Vancouver Archdiocese, pride society resolve human rights case

By  Paul Schratz, Canadian Catholic News
  • June 24, 2022

VANCOUVER -- One year ago, the Archdiocese of Vancouver and the White Rock Pride Society were at loggerheads, waiting for a hearing before the B.C. Human Rights Tribunal as adversaries in a dispute over a church hall rental that pitted religious rights against the human rights code’s anti-discrimination clause.

Now the parties have opted to set aside the tribunal process in exchange for a more collaborative approach, one that acknowledges each other’s rights while making sure the hurt and confusion that prompted the society’s complaint against the archdiocese and Star of the Sea Parish doesn’t happen again.

The archdiocese, parish and Pride Society also hope the resolution can be an opportunity to build relationships between the Church and the society’s members, “many of whom are our sons, daughters, sisters and brothers,” said James Borkowski, Archbishop’s Delegate for Operations.

The dispute began in 2019 when White Rock Pride Society president Ernie Klassen contacted Star of the Sea to inquire about renting its community centre for a youth fundraising event.
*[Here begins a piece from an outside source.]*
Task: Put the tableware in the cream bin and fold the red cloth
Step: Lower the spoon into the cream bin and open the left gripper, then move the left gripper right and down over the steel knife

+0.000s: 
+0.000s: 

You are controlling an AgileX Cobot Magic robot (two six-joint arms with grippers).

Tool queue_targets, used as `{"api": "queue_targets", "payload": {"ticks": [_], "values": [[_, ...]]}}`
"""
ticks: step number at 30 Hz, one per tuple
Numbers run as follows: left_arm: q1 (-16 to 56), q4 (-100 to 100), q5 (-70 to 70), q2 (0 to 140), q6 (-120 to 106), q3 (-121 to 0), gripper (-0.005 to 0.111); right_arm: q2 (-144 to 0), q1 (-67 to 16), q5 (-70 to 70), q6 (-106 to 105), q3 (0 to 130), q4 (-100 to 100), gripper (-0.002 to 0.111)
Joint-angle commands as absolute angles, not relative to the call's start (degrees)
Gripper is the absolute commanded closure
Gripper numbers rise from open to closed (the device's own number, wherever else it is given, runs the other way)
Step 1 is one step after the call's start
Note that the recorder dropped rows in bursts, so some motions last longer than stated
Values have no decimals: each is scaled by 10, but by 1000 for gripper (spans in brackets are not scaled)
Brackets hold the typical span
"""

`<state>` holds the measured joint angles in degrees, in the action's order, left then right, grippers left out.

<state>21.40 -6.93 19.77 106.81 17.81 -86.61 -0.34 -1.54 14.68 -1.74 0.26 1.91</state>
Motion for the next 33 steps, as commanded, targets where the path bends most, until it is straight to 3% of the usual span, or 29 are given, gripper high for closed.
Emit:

After providing information about the event, his rental application was denied and Klassen filed a complaint with the B.C. Human Rights Tribunal. The hearing was to begin this year.

But as each side began hearing more about the other’s views, they saw merit in moving discussions to a non-confrontational setting.

The archdiocese and the society ultimately agreed to abandon the adversarial process and resolve the dispute mutually, while the archdiocese has also developed parish rental guidelines for non-Catholic organizations to provide greater clarity on the use of parish facilities.

The guidelines, available online, confirm that a faith and morals clause will specify that use of the hall must be compatible with Church practices and a process will be established to resolve non-compliant applications while treating applicants “with respect and compassion.”

Parishes will be urged to “engage in constructive dialogue” and to consult new guidelines on interactions with the LGBTQ2+ community. Parishes will also receive education and support in implementing those guidelines from the archdiocese, said Borkowski.

Klassen appreciates the archdiocese and parish’s willingness to listen and find ways to work constructively to find opportunities for “support, inclusion, and dialogue” within the Church.

“In the true spirit of reconciliation, the two groups have reached an agreement far better than what a ruling from the Human Rights Tribunal could have achieved.”